Did the Tesla Autopilot crash impact the breakdown?
Mobileye also explained that in the future, autonomous driving will require partnerships with more than just traditional automakers and suppliers. Spak framed the company’s comments with the recent Autopilot-related crash, and in his view, he believes it’s possible Mobileye is concerned about risk to its reputation. Specifically, he believes Tesla might be “trying to push the technology beyond what it was meant to do (at any given time).”
“This appears to be MBLY taking extra prudence on the safety/reputation angle recognizing the large opportunity they have ahead on autonomous driving,” he mused. “We don’t believe this will portend other automakers taking similar actions.”
We have reached out to a Tesla spokesperson to see if they have any comments on Spak’s speculations and will update this article if a comment is received.
What Mobileye actually wants to do
The analyst pointed to the company’s partnership with BMW and Intel as a potential “model” for what it wants to do going forward. Most importantly, the goal of that partnership is standardization of autonomous driving technology, and the three parties are open to other automakers entering into the partnership.

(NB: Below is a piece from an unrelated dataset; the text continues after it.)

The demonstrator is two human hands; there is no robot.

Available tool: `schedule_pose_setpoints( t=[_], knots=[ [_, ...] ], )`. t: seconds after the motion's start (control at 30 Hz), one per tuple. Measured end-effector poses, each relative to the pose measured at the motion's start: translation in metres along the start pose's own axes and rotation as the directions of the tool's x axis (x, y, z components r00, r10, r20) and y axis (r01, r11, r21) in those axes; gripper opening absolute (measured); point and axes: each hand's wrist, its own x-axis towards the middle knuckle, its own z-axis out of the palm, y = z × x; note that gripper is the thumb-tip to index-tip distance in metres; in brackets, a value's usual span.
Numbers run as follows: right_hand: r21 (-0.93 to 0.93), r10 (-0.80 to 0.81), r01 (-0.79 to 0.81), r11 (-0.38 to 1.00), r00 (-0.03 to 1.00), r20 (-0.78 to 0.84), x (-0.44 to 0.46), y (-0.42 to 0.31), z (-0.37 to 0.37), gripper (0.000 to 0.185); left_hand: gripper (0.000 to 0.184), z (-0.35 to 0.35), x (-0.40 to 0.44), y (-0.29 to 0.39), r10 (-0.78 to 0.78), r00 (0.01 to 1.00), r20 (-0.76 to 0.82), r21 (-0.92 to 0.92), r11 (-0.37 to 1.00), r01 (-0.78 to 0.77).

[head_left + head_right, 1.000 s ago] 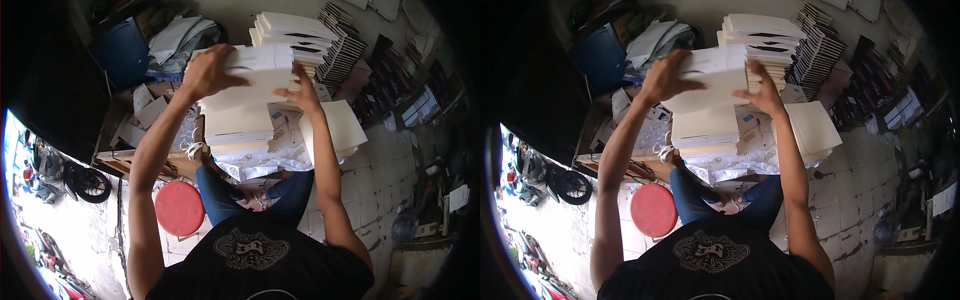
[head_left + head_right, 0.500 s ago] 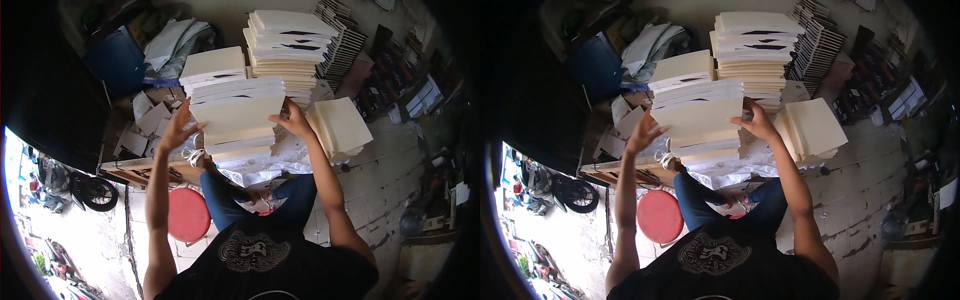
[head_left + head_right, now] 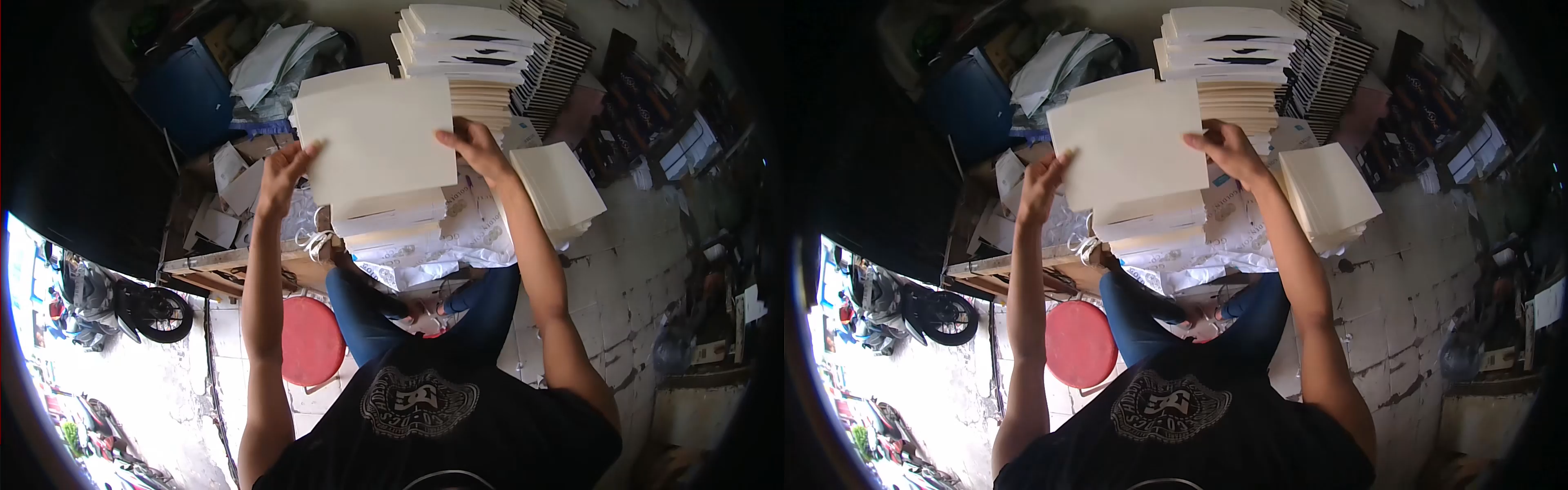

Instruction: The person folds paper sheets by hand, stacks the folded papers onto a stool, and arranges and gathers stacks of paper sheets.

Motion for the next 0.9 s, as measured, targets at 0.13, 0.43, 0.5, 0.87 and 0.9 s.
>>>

Spak advised investors to take advantage of the sell-off in Mobileye shares. He noted that the company raised its full-year guidance for this year. Management’s sales outlook now stands at $344 million to $350 million, compared to their previous guide for $336 million to $340 million. Their guidance for earnings moved up from between 68 cents and 69 cents per share to a range of 70 cents to 71 cents per share. Spak rates Mobileye at Outperform with a $53 price target.
Mobileye’s earnings results solid
Mobile beat earnings estimates on the top and bottom line for the second quarter. Revenue was 8% higher than consensus, coming in at $83.5 million, compared to the $77 million expectation. Non-GAAP earnings were 17 cents per share, beating Wall Street’s estimate by 2 cents. Analysts from RBC and Evercore ISI noted that the revenue beat came from the Aftermarket segment. Chris McNally of Evercore said consensus for Aftermarket revenue was between $12 million and $13 million, but Mobileye reported $19.1 million. OEM revenue came up short at $64.4 million, compared to the consensus of $65.5 million, added McNally.
Shares of Mobileye declined by as much as 7.55% to $45.48 during regular trading hours on Tuesday.